ActualCo retains personal information for as long as reasonably needed to provide services, manage customer relationships, maintain security, comply with legal obligations and resolve disputes.

For production customer environments:

• active subscription data is retained while the customer agreement remains active
• customers may request export or deletion in accordance with their agreement
• production data is usually deleted or de-identified after termination, subject to agreed retention periods, backup cycles and legal requirements
• audit logs, billing records and security records may be retained where required for legal, accounting, compliance or security purposes

For website, marketing and evaluation data:

• enquiry, request-access and sales records may be retained for business relationship management
• analytics and usage records may be retained in aggregated, de-identified or pseudonymised form where appropriate

Individuals may request access to, or correction of, personal information held by ActualCo.

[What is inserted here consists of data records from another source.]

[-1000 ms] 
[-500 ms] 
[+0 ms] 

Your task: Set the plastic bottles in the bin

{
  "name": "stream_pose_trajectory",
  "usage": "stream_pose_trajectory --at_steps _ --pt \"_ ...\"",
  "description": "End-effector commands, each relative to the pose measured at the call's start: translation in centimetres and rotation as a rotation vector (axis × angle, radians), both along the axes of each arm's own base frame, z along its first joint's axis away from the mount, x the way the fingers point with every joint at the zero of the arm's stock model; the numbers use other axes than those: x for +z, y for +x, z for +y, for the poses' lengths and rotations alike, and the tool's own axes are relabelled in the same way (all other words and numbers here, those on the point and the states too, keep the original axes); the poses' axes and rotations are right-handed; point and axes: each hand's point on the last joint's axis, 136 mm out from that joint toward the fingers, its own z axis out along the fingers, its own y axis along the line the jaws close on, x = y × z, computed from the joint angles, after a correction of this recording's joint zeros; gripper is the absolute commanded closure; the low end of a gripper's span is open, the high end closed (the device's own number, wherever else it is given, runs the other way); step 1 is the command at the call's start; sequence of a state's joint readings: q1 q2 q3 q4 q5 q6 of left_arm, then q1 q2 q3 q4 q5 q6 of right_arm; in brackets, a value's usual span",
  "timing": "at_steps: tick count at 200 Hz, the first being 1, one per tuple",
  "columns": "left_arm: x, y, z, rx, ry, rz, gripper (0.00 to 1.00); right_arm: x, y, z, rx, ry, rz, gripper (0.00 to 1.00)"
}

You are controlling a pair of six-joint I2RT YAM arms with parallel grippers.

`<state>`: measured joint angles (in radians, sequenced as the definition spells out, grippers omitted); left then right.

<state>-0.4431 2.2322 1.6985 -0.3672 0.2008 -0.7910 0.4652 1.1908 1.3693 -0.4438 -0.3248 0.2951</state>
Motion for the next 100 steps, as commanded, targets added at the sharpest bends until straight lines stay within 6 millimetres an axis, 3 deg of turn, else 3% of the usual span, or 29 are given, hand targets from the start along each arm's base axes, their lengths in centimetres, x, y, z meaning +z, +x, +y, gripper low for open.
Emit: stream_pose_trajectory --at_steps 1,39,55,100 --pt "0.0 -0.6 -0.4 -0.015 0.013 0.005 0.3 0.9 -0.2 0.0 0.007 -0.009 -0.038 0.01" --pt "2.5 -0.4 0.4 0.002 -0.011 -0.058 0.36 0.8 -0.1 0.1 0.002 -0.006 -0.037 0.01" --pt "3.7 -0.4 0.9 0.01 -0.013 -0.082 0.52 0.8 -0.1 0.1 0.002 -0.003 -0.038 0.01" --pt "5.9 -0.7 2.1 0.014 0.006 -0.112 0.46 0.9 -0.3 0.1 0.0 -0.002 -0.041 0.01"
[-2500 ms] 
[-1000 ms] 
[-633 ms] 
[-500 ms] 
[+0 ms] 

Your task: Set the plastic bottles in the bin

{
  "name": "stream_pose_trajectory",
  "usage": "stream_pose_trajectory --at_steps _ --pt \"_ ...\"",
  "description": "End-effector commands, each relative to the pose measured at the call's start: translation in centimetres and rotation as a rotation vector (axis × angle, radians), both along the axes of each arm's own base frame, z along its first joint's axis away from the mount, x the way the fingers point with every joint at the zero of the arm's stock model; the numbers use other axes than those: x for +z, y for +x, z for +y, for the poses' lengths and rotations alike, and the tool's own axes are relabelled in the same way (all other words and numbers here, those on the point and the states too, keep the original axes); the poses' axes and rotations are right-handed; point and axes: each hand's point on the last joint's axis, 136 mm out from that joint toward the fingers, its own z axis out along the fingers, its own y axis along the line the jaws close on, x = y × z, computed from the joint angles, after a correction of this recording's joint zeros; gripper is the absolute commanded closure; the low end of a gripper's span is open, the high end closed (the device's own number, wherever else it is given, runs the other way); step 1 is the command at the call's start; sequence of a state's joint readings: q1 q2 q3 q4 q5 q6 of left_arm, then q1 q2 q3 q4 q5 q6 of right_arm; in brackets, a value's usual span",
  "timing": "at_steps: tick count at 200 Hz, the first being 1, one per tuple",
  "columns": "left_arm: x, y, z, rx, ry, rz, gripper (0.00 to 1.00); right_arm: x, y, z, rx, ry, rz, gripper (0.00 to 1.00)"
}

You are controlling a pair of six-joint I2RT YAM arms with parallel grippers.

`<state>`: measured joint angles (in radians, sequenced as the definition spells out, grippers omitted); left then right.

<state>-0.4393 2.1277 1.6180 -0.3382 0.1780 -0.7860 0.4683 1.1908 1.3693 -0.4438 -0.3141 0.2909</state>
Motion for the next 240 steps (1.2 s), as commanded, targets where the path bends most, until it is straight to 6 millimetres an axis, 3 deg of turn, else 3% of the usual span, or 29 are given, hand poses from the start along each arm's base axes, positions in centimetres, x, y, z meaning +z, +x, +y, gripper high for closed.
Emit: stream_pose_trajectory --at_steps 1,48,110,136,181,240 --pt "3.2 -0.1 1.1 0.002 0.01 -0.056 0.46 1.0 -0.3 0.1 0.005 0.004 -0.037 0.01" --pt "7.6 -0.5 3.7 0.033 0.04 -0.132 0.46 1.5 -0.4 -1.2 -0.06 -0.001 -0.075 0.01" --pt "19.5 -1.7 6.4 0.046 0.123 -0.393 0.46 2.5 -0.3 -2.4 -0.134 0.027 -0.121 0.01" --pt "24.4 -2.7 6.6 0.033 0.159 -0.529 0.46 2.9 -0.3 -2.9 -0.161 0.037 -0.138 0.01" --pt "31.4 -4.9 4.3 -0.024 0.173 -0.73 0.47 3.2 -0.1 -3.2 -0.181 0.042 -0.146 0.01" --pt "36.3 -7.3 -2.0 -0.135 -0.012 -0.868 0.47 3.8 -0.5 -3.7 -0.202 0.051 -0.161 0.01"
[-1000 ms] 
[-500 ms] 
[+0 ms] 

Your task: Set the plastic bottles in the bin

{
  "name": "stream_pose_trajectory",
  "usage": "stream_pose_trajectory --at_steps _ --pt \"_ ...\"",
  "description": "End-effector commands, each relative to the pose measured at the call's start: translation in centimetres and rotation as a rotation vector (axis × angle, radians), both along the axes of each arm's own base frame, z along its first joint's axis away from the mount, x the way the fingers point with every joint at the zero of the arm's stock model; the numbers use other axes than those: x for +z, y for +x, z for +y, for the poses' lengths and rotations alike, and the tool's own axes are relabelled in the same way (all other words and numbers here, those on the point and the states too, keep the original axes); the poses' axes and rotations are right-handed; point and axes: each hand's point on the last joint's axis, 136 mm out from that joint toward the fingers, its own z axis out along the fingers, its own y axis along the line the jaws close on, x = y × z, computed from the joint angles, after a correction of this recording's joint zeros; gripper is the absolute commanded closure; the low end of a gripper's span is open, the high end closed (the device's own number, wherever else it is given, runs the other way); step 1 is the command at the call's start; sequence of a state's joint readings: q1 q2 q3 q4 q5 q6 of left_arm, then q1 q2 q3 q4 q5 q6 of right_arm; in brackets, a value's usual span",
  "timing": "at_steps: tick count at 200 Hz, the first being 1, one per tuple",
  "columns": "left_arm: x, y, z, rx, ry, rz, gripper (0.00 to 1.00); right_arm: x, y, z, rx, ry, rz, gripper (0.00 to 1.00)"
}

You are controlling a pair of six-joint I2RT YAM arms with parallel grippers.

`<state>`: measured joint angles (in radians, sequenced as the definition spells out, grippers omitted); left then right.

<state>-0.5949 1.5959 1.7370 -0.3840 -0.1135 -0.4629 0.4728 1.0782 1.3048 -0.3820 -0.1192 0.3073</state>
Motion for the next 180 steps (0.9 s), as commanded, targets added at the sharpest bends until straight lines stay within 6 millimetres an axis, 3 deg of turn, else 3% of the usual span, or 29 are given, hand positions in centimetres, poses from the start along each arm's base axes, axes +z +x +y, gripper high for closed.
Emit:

Where information is held on behalf of a customer organisation, ActualCo may refer the request to that customer organisation or assist the customer organisation to respond.

Requests can be sent to:

Privacy Officer
privacy@actualco.com

If you believe ActualCo has breached this Privacy Policy or the Australian Privacy Principles, contact:

Privacy Officer
privacy@actualco.com

ActualCo will aim to:

• acknowledge the complaint within 5 business days
• investigate and respond within a reasonable period, usually within 30 days

If a complaint is not resolved, individuals may contact the Office of the Australian Information Commissioner.

ActualCo may update this Privacy Policy from time to time. Material changes will be published on the website and, where appropriate, notified to customer administrators or relevant contacts.